### INFORMATION GIVEN
%%
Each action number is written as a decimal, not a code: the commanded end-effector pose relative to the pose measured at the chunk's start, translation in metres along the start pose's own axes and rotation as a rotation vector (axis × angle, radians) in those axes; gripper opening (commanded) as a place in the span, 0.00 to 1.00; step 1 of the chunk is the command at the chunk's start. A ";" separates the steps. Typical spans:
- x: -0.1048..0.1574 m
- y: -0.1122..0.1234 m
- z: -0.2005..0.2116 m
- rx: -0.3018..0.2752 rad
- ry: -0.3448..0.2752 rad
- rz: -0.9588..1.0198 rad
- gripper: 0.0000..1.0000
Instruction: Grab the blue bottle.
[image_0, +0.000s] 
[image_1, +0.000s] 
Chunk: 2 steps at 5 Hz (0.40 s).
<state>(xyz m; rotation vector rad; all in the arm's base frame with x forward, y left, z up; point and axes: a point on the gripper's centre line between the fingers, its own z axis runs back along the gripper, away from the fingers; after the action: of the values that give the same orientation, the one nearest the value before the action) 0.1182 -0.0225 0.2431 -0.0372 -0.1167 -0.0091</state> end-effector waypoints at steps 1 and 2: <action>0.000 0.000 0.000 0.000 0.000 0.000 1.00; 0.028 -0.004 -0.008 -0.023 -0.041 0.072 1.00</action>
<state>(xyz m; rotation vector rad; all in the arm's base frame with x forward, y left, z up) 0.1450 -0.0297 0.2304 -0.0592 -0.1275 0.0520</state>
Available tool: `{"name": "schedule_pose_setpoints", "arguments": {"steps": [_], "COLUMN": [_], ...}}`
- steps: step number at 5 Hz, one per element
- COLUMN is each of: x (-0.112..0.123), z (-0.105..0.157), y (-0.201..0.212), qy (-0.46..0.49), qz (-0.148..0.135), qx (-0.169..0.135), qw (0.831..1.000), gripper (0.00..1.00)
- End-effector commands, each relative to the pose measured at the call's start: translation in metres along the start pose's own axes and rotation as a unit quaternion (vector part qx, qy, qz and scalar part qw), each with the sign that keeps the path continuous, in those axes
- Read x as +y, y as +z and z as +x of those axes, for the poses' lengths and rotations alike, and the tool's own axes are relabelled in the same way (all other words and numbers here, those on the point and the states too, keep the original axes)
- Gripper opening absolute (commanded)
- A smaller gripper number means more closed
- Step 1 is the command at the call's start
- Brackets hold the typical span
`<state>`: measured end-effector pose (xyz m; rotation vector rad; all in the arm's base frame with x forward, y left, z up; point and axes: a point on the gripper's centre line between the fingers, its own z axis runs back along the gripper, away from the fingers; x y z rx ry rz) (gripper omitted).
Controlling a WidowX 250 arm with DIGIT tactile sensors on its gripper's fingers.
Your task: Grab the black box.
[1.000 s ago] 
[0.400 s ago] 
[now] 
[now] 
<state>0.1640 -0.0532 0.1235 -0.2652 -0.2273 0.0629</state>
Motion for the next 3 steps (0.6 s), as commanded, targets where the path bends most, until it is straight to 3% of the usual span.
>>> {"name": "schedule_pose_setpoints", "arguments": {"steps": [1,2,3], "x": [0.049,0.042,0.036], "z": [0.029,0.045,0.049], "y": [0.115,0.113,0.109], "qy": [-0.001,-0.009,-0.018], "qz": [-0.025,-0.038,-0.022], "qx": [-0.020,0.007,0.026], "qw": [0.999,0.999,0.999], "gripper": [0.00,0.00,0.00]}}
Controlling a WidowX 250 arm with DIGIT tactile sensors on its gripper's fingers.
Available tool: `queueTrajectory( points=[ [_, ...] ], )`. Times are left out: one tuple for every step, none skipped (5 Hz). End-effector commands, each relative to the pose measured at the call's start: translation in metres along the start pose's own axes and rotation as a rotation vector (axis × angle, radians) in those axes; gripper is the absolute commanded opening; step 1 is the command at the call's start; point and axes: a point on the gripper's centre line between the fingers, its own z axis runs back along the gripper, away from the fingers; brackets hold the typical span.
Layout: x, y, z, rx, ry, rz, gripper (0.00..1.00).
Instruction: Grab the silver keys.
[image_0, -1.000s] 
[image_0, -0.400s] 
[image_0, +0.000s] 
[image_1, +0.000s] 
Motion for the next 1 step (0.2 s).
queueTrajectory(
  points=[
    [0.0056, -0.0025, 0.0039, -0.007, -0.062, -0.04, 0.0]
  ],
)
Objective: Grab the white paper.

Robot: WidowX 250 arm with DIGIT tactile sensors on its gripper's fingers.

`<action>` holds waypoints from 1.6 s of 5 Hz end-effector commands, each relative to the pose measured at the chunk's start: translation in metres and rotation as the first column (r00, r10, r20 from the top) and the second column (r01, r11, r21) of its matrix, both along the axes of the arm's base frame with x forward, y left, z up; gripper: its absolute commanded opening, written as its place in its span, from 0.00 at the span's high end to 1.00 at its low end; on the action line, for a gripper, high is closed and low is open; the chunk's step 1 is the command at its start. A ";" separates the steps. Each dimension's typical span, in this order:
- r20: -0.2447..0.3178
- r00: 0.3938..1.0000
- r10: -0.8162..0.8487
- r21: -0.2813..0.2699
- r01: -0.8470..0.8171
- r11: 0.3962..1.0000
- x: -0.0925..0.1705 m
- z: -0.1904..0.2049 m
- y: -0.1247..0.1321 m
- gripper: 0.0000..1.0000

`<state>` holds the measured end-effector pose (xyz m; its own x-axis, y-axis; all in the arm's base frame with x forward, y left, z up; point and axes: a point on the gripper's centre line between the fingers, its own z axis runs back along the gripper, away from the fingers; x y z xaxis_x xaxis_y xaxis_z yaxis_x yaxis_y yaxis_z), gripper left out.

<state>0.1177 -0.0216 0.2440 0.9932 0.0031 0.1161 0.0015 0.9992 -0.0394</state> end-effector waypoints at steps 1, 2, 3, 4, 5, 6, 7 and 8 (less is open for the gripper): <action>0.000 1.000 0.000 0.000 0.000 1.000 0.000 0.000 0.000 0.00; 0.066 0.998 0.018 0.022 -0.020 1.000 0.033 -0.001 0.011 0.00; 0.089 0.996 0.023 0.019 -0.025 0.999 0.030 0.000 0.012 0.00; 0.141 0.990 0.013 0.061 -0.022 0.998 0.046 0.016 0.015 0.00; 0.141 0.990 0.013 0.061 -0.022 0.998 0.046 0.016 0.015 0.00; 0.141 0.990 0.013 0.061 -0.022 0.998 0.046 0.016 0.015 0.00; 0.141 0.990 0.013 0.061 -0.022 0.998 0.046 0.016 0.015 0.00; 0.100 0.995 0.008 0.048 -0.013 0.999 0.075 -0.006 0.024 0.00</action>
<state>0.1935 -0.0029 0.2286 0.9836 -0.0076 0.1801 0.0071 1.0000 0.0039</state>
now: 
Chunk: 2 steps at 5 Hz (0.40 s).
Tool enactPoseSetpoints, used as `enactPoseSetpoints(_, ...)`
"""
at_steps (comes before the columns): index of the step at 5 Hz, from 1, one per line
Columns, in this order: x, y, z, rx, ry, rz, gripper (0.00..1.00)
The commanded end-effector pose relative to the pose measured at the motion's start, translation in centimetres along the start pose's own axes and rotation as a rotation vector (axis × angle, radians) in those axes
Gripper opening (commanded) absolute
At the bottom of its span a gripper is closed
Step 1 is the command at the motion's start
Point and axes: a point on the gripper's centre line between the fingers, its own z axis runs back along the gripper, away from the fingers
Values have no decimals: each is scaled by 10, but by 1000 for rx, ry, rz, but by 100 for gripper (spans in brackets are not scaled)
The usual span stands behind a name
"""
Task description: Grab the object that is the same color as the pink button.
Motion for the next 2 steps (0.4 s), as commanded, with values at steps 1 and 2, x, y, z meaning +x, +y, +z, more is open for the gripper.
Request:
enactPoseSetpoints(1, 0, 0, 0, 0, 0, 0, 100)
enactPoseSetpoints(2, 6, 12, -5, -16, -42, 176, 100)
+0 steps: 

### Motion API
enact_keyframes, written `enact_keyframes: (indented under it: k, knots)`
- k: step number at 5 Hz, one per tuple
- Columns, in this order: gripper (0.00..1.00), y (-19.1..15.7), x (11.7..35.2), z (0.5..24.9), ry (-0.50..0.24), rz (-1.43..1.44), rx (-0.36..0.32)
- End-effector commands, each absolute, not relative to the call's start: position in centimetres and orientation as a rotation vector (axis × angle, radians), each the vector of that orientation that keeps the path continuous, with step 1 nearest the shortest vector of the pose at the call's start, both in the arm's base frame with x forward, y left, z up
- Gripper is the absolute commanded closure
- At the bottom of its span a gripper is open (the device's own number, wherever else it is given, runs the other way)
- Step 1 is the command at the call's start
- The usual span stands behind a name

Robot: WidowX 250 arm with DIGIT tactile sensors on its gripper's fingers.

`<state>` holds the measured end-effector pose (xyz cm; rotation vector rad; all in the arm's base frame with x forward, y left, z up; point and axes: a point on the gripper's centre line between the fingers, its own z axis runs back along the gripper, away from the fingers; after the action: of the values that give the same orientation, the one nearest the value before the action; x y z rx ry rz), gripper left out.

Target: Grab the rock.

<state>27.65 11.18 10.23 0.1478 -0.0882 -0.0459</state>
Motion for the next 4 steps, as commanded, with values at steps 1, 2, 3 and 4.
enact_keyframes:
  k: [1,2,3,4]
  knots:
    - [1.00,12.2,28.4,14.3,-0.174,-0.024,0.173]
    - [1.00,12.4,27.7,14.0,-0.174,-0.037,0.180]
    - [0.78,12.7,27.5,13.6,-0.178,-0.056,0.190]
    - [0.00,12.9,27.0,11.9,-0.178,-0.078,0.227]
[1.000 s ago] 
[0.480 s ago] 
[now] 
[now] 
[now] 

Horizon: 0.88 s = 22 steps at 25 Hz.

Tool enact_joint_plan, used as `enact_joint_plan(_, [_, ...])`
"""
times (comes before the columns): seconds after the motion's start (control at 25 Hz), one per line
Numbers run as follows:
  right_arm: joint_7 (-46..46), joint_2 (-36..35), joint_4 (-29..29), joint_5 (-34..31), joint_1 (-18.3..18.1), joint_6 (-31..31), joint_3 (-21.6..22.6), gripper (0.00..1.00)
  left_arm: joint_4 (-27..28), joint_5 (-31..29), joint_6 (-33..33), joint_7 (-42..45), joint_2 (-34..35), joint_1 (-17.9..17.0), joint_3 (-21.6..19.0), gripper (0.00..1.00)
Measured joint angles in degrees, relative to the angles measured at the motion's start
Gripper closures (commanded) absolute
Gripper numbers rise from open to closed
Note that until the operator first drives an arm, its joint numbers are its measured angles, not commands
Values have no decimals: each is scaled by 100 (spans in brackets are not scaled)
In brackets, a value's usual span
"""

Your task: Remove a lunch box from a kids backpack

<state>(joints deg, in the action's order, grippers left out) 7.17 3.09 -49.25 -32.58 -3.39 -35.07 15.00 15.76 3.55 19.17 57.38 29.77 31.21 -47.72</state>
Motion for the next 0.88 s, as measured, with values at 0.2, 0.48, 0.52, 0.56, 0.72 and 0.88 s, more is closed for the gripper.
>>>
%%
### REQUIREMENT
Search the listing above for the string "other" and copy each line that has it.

### RESPONSE FOR THIS EXERCISE
- Read x as +y, y as +z and z as +x of those axes, for the poses' lengths and rotations alike, and the tool's own axes are relabelled in the same way (all other words and numbers here, those on the point and the states too, keep the original axes)
- At the bottom of its span a gripper is open (the device's own number, wherever else it is given, runs the other way)

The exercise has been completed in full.